Is it permissible (ḥalāl) in Islam to draw or illustrate living creatures?



Question:

Is it permissible (ḥalāl) in Islam to draw or illustrate living creatures?




Answer:

This question has been discussed by scholars for centuries, and it’s important to understand the context of the Islamic rulings related to images. Islam strongly discourages anything that could lead to idol worship, especially during the time of the Prophet ﷺ when people used to worship physical statues. But when we look closely at the Hadith and the practice of the Companions, we find that not all images are treated the same way. The ruling actually depends on the type of image and how it’s made.




Carving or Sculpting Living Creatures

The Prophet ﷺ warned those who made lifelike images by hand, especially sculpted ones, calling them muṣawwirīn. In one Hadith, he said that on the Day of Judgement, they will be told: “Bring life to what you created.” This was mainly directed at people who carved figures from stone, wood, or clay that resembled living beings—often used as idols and worshipped.

Because of this, the majority of scholars from the main schools of thought say it’s not allowed to sculpt or carve full figures of humans or animals using hard natural materials like stone, wood, clay, or metal.




Carving Non-Living Objects

However, sculpting or carving things that are not alive, like trees, bowls, vases, buildings, or geometric patterns, is completely fine. The prohibition only applies when the shape clearly mimics a living creature.




Toys for Children

During the Prophet’s ﷺ time, children had toys shaped like animals and dolls made from simple materials like cloth or wool and stuffed with straw or wheat shafts. These kinds of toys were allowed.

One example is from ʿĀ’ishah (RA), who had a doll the Prophet ﷺ saw and didn’t forbid. Another report says Umm Salamah (RA) used to make small animal figurines to entertain children during Ramaḍān so they could pass the time while fasting. These soft, simple, and playful items were permissible because they weren’t realistic, lifelike statues, and they served a harmless purpose.

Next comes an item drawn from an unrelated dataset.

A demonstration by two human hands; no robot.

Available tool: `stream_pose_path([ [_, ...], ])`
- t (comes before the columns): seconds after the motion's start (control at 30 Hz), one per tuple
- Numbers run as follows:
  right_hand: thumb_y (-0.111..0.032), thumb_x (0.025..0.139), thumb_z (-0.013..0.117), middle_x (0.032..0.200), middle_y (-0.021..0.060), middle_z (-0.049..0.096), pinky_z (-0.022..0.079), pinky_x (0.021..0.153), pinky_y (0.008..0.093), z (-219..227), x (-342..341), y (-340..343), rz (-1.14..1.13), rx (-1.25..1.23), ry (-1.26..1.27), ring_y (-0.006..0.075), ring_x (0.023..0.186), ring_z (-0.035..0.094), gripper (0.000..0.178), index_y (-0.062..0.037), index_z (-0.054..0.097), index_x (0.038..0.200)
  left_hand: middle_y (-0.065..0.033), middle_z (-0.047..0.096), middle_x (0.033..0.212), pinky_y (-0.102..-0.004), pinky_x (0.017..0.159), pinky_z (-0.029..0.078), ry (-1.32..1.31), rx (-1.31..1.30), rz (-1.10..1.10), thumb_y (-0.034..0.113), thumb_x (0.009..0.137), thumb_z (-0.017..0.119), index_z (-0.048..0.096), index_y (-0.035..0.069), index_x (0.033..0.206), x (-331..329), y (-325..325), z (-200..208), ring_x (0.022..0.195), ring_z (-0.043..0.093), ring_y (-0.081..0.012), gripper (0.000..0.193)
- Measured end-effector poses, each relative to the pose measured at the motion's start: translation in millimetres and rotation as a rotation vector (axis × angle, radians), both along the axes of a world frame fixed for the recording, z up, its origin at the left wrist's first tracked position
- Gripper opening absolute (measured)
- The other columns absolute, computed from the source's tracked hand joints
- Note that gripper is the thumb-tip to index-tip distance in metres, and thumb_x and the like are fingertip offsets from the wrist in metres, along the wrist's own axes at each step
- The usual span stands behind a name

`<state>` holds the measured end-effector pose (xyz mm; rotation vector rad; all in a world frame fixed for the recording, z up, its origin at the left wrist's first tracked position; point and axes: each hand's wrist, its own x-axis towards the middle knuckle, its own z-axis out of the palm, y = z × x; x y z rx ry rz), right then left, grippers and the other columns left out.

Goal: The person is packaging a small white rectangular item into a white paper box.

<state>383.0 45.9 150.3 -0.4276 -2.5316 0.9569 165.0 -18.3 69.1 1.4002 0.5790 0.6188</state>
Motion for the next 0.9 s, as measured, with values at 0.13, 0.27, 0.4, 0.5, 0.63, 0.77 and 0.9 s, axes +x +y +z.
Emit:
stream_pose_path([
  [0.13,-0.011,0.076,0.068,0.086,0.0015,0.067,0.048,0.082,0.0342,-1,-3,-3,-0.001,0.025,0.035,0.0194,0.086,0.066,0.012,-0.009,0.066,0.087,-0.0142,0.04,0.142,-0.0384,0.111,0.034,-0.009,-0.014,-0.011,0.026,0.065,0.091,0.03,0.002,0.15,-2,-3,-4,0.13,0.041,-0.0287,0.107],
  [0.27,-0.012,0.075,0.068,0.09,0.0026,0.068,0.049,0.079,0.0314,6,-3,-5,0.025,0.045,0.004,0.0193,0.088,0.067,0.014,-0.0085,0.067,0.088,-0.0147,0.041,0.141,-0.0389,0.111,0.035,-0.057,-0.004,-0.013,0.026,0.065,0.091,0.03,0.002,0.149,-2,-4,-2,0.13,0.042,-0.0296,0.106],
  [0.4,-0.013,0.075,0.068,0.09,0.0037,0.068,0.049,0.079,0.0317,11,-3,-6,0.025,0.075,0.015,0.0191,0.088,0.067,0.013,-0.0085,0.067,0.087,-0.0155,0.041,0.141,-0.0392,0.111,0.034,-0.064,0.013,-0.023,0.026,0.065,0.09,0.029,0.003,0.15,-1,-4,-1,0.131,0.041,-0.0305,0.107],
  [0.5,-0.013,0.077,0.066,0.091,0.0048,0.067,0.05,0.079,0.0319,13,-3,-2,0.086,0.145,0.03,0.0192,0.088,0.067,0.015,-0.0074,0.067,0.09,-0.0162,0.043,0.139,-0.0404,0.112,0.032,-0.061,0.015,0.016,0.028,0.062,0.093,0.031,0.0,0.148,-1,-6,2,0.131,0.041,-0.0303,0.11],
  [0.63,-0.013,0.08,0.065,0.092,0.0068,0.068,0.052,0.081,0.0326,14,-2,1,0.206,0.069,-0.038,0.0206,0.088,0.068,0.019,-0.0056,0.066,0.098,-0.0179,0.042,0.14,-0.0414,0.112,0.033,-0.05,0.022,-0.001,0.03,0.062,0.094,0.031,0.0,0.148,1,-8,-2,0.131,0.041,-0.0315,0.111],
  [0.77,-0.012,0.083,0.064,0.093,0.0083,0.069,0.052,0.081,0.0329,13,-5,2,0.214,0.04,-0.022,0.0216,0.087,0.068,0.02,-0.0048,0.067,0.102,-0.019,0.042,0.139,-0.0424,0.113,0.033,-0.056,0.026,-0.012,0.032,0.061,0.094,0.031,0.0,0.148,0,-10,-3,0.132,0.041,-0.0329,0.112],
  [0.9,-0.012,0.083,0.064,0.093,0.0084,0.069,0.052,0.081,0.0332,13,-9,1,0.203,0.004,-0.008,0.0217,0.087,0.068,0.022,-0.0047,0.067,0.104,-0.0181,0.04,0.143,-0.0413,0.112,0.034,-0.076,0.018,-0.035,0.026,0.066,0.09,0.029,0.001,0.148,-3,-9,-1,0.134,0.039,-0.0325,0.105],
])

Drawings and Digital Illustrations

As for flat images, like drawings on paper or digital illustrations on screens, they are permissible according to the majority of scholars. There is a Hadith where the Prophet ﷺ saw curtains with drawings on them in ʿĀ’ishah’s house. He didn’t say they were ḥarām, but he asked for them to be taken down from the prayer direction (qiblah) because they were distracting him during prayer—not because the images themselves were forbidden.

So from this, we learn that two-dimensional images—whether on cloth, paper, or digital screens—are allowed, as long as they don’t encourage anything inappropriate or disrespectful.




What About the Hadith: “Angels Do Not Enter a House with Pictures”?

That Hadith is often misunderstood. When we look at the full narration, it mentions the presence of a statue, and even refers to a church bell (jaras), which shows that the “picture” in this context was actually a three-dimensional statue, not a flat image. That’s why scholars explain that the prohibition was specifically about statues, not drawings or paintings.